Al serio rostro de Sander asomó inesperadamente una sonrisa. Tomó al niño y lo sostuvo en alto. Annika dejó de planchar para mirar a su padre y al niño entusiasmado. De pronto Pia sintió una punzada de dolor. No sabía por qué, pero le costaba contemplar esa estampa familiar tan idílica. Hasta el momento había conseguido no pensar en el portón y la puerta de casa abiertos, pero de repente el miedo a la soledad la asaltó como un nubarrón amenazador.
—Señora Kirchhoff, ¡espere! —pidió Sander—. He dejado el coche justo detrás del suyo.
Pia caminaba con brío, pero él le dio alcance en la puerta del jardín, aún risueño.
—¿Qué ocurre? —La sonrisa se borró del rostro de Sander, que la miró con aire inquisitivo.
—Nada —aseguró ella—. ¿Por qué?
—De pronto parece tan…, tan abatida…
Para colmo de desgracias, ¿además le leía el pensamiento?
—Tengo dos asesinatos que resolver —dijo Pia.
¿Por qué no podía ella también echarle los brazos al cuello a alguien para que la consolara como acababa de hacer Antonia? Le habría gustado contarle a Sander lo que le preocupaba desde la noche del día anterior, pero ¿qué pensaría de ella, una desconocida, si le confesaba que de pronto tenía miedo de estar sola en su casa de noche? Ese hombre tenía sus propios motivos de preocupación, y quizá se sintiera asediado por ella.
—Venga a verme otra vez al zoo a tomar un helado —le proponía él en ese momento—. Me encantaría.
Pia esbozó una sonrisa forzada.
—Claro. En cuanto haya solucionado los casos, espero volver a tener más tiempo para hacer cosas agradables.
Se encontraban junto al coche de Sander y se miraron. Pia rehuyó su mirada. No soportaba la inseguridad, y Christoph Sander la hacía sentirse tremendamente insegura.

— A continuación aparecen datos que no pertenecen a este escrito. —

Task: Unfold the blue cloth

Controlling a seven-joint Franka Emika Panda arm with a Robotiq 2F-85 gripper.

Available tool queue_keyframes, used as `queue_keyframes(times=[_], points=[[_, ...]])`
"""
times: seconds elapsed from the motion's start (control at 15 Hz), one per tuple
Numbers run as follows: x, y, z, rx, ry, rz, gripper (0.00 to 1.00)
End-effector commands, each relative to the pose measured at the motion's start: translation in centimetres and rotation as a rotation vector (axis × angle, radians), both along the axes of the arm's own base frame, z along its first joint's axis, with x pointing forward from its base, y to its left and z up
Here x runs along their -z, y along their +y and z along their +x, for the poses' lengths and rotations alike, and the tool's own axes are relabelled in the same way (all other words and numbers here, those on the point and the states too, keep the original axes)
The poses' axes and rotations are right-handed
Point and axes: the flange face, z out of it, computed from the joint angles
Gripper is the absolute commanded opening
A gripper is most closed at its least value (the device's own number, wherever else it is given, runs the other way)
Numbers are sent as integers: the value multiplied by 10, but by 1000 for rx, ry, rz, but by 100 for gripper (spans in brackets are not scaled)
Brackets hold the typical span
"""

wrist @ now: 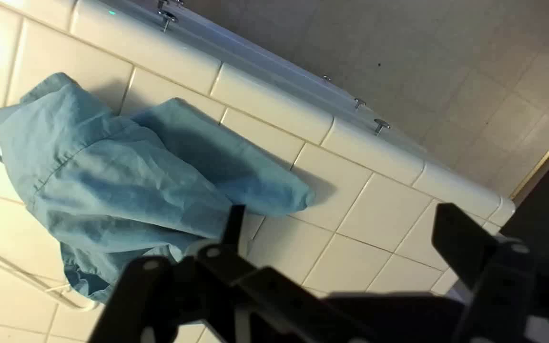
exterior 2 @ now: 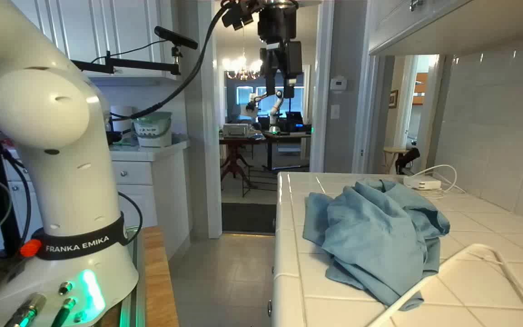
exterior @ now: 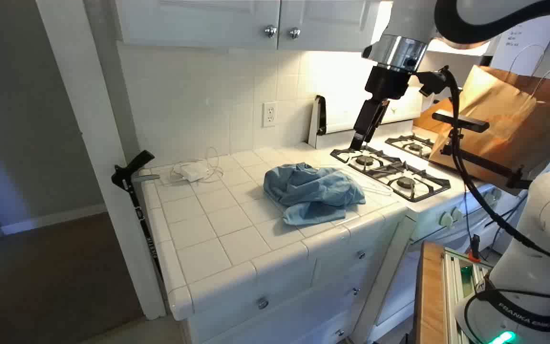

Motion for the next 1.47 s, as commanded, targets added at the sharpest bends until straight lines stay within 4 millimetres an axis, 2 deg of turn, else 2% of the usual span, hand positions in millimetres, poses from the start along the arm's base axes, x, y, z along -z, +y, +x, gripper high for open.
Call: queue_keyframes(times=[0.0,0.33,0.53,0.93,1.27,1.4], points=[[0,0,0,0,0,0,100],[0,0,0,0,0,0,100],[32,8,21,61,44,-53,100],[104,30,76,388,79,-53,100],[145,28,117,632,-5,55,100],[160,29,128,715,-1,60,100]])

—Tengo que irme. —Se sacó las llaves del coche del bolso—. Que tenga un buen día.
—Gracias. —Él le hizo sitio para que pudiera pasar—. Lo mismo digo. La llamaré si averiguo algo del padre de Lukas.
Pia notó que el corazón se le aceleraba y las manos le temblaban cuando poco después salía marcha atrás. Estaba a punto de implicarse emocionalmente y eso no estaba bien, nada bien. Si quería no perder el norte en la maraña de pistas falsas en que se estaba convirtiendo la investigación, necesitaba mantener la cabeza despejada.